A word-for-word restatement of all the records is the required answer.

> [GIVEN RECORDS]:

* * *

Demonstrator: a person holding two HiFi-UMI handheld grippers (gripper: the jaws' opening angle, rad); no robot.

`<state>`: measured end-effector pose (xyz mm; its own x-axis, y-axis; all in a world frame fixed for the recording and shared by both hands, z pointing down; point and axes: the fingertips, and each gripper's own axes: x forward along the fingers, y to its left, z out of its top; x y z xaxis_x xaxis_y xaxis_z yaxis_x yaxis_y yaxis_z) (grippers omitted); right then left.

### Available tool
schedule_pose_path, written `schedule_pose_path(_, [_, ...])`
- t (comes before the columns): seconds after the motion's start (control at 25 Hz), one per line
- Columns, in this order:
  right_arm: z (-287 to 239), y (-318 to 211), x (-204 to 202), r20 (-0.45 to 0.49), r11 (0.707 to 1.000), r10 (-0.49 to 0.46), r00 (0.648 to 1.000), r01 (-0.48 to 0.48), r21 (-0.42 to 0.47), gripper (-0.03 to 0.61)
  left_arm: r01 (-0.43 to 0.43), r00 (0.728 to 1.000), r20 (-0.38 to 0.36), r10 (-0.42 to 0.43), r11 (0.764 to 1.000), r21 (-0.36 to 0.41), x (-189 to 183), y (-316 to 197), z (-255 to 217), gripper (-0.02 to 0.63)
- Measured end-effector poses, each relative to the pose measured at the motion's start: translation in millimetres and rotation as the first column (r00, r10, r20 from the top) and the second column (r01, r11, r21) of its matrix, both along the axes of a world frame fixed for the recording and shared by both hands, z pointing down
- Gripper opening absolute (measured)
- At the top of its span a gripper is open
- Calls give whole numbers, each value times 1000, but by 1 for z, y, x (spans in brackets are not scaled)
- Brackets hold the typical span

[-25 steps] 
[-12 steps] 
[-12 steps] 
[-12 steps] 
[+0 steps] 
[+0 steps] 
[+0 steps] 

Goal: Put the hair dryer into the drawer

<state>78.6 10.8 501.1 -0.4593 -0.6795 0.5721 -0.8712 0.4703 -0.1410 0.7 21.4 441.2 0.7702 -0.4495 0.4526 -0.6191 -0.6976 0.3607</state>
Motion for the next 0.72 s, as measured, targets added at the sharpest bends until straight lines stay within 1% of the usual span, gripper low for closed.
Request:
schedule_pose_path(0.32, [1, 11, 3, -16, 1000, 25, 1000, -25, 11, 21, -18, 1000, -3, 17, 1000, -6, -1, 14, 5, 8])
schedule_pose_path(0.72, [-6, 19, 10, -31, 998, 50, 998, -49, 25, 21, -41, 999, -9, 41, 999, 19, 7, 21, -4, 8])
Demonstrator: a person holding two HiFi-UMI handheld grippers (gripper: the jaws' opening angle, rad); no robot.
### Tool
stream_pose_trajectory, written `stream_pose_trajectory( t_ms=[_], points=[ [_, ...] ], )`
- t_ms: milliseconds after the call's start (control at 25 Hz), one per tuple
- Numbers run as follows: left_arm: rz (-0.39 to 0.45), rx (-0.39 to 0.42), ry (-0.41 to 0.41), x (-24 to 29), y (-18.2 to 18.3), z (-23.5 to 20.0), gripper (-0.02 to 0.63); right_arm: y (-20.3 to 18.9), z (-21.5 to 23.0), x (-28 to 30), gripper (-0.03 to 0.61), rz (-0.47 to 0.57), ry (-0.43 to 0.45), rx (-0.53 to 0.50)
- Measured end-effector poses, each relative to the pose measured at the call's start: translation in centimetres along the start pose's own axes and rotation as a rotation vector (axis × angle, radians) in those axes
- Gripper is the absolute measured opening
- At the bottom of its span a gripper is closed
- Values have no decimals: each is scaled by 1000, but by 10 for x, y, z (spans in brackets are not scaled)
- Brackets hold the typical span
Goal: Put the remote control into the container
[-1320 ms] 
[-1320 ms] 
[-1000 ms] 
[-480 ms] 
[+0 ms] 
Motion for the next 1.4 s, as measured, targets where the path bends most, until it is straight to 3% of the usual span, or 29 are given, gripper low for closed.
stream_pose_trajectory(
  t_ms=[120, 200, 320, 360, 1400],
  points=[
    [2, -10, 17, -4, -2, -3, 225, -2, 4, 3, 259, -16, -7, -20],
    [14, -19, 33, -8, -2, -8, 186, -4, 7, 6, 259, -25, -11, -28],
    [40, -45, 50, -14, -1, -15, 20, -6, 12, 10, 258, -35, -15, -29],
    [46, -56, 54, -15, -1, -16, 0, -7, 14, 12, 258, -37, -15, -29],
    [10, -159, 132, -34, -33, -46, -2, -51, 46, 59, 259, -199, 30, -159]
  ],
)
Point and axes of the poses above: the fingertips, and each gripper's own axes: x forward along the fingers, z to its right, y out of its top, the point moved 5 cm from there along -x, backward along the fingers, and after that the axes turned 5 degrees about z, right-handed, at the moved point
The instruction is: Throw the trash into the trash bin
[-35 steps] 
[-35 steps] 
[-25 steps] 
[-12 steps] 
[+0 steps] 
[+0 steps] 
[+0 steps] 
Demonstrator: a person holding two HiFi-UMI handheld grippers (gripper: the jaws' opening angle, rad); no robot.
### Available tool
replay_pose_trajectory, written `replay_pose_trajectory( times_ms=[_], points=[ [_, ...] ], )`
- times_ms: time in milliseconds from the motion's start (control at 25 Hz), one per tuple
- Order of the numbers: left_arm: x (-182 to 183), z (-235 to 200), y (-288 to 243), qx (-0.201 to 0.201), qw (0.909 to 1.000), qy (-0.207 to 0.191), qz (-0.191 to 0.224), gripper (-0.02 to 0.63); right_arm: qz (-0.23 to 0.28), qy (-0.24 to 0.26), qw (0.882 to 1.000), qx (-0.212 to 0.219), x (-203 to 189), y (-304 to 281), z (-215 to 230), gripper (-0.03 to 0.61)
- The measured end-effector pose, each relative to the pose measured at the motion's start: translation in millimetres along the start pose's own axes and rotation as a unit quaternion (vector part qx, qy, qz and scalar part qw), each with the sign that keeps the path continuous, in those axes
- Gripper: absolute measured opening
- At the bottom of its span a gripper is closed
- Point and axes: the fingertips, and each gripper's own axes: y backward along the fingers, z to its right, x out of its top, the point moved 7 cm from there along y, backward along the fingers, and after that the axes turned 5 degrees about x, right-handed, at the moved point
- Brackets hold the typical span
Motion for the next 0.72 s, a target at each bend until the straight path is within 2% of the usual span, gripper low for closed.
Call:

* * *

> [ANSWER TO THE EXERCISE]:
Demonstrator: a person holding two HiFi-UMI handheld grippers (gripper: the jaws' opening angle, rad); no robot.

`<state>`: measured end-effector pose (xyz mm; its own x-axis, y-axis; all in a world frame fixed for the recording and shared by both hands, z pointing down; point and axes: the fingertips, and each gripper's own axes: x forward along the fingers, y to its left, z out of its top; x y z xaxis_x xaxis_y xaxis_z yaxis_x yaxis_y yaxis_z) (grippers omitted); right then left.

### Available tool
schedule_pose_path, written `schedule_pose_path(_, [_, ...])`
- t (comes before the columns): seconds after the motion's start (control at 25 Hz), one per line
- Columns, in this order:
  right_arm: z (-287 to 239), y (-318 to 211), x (-204 to 202), r20 (-0.45 to 0.49), r11 (0.707 to 1.000), r10 (-0.49 to 0.46), r00 (0.648 to 1.000), r01 (-0.48 to 0.48), r21 (-0.42 to 0.47), gripper (-0.03 to 0.61)
  left_arm: r01 (-0.43 to 0.43), r00 (0.728 to 1.000), r20 (-0.38 to 0.36), r10 (-0.42 to 0.43), r11 (0.764 to 1.000), r21 (-0.36 to 0.41), x (-189 to 183), y (-316 to 197), z (-255 to 217), gripper (-0.02 to 0.63)
- Measured end-effector poses, each relative to the pose measured at the motion's start: translation in millimetres and rotation as the first column (r00, r10, r20 from the top) and the second column (r01, r11, r21) of its matrix, both along the axes of a world frame fixed for the recording and shared by both hands, z pointing down
- Gripper opening absolute (measured)
- At the top of its span a gripper is open
- Calls give whole numbers, each value times 1000, but by 1 for z, y, x (spans in brackets are not scaled)
- Brackets hold the typical span

[-25 steps] 
[-12 steps] 
[-12 steps] 
[-12 steps] 
[+0 steps] 
[+0 steps] 
[+0 steps] 

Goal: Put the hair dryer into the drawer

<state>78.6 10.8 501.1 -0.4593 -0.6795 0.5721 -0.8712 0.4703 -0.1410 0.7 21.4 441.2 0.7702 -0.4495 0.4526 -0.6191 -0.6976 0.3607</state>
Motion for the next 0.72 s, as measured, targets added at the sharpest bends until straight lines stay within 1% of the usual span, gripper low for closed.
Request:
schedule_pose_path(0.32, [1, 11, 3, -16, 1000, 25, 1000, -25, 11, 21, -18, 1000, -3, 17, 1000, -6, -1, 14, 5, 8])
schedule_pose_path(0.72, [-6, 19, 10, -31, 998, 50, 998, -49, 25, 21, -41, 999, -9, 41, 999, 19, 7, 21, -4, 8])
Demonstrator: a person holding two HiFi-UMI handheld grippers (gripper: the jaws' opening angle, rad); no robot.
### Tool
stream_pose_trajectory, written `stream_pose_trajectory( t_ms=[_], points=[ [_, ...] ], )`
- t_ms: milliseconds after the call's start (control at 25 Hz), one per tuple
- Numbers run as follows: left_arm: rz (-0.39 to 0.45), rx (-0.39 to 0.42), ry (-0.41 to 0.41), x (-24 to 29), y (-18.2 to 18.3), z (-23.5 to 20.0), gripper (-0.02 to 0.63); right_arm: y (-20.3 to 18.9), z (-21.5 to 23.0), x (-28 to 30), gripper (-0.03 to 0.61), rz (-0.47 to 0.57), ry (-0.43 to 0.45), rx (-0.53 to 0.50)
- Measured end-effector poses, each relative to the pose measured at the call's start: translation in centimetres along the start pose's own axes and rotation as a rotation vector (axis × angle, radians) in those axes
- Gripper is the absolute measured opening
- At the bottom of its span a gripper is closed
- Values have no decimals: each is scaled by 1000, but by 10 for x, y, z (spans in brackets are not scaled)
- Brackets hold the typical span
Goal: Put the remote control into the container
[-1320 ms] 
[-1320 ms] 
[-1000 ms] 
[-480 ms] 
[+0 ms] 
Motion for the next 1.4 s, as measured, targets where the path bends most, until it is straight to 3% of the usual span, or 29 are given, gripper low for closed.
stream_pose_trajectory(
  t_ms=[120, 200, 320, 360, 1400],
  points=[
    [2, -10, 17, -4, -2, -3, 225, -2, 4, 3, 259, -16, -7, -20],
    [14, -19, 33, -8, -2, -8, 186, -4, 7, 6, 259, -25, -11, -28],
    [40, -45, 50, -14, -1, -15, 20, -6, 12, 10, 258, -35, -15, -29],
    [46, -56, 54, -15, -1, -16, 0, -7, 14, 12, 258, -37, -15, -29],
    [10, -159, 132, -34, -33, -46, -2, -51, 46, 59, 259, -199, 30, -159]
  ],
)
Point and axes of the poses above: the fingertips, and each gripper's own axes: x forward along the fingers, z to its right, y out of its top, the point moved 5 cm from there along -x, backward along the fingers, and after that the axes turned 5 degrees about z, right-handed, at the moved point
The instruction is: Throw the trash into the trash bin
[-35 steps] 
[-35 steps] 
[-25 steps] 
[-12 steps] 
[+0 steps] 
[+0 steps] 
[+0 steps] 
Demonstrator: a person holding two HiFi-UMI handheld grippers (gripper: the jaws' opening angle, rad); no robot.
### Available tool
replay_pose_trajectory, written `replay_pose_trajectory( times_ms=[_], points=[ [_, ...] ], )`
- times_ms: time in milliseconds from the motion's start (control at 25 Hz), one per tuple
- Order of the numbers: left_arm: x (-182 to 183), z (-235 to 200), y (-288 to 243), qx (-0.201 to 0.201), qw (0.909 to 1.000), qy (-0.207 to 0.191), qz (-0.191 to 0.224), gripper (-0.02 to 0.63); right_arm: qz (-0.23 to 0.28), qy (-0.24 to 0.26), qw (0.882 to 1.000), qx (-0.212 to 0.219), x (-203 to 189), y (-304 to 281), z (-215 to 230), gripper (-0.03 to 0.61)
- The measured end-effector pose, each relative to the pose measured at the motion's start: translation in millimetres along the start pose's own axes and rotation as a unit quaternion (vector part qx, qy, qz and scalar part qw), each with the sign that keeps the path continuous, in those axes
- Gripper: absolute measured opening
- At the bottom of its span a gripper is closed
- Point and axes: the fingertips, and each gripper's own axes: y backward along the fingers, z to its right, x out of its top, the point moved 7 cm from there along y, backward along the fingers, and after that the axes turned 5 degrees about x, right-handed, at the moved point
- Brackets hold the typical span
Motion for the next 0.72 s, a target at each bend until the straight path is within 2% of the usual span, gripper low for closed.
Call:

This exercise requires no further output.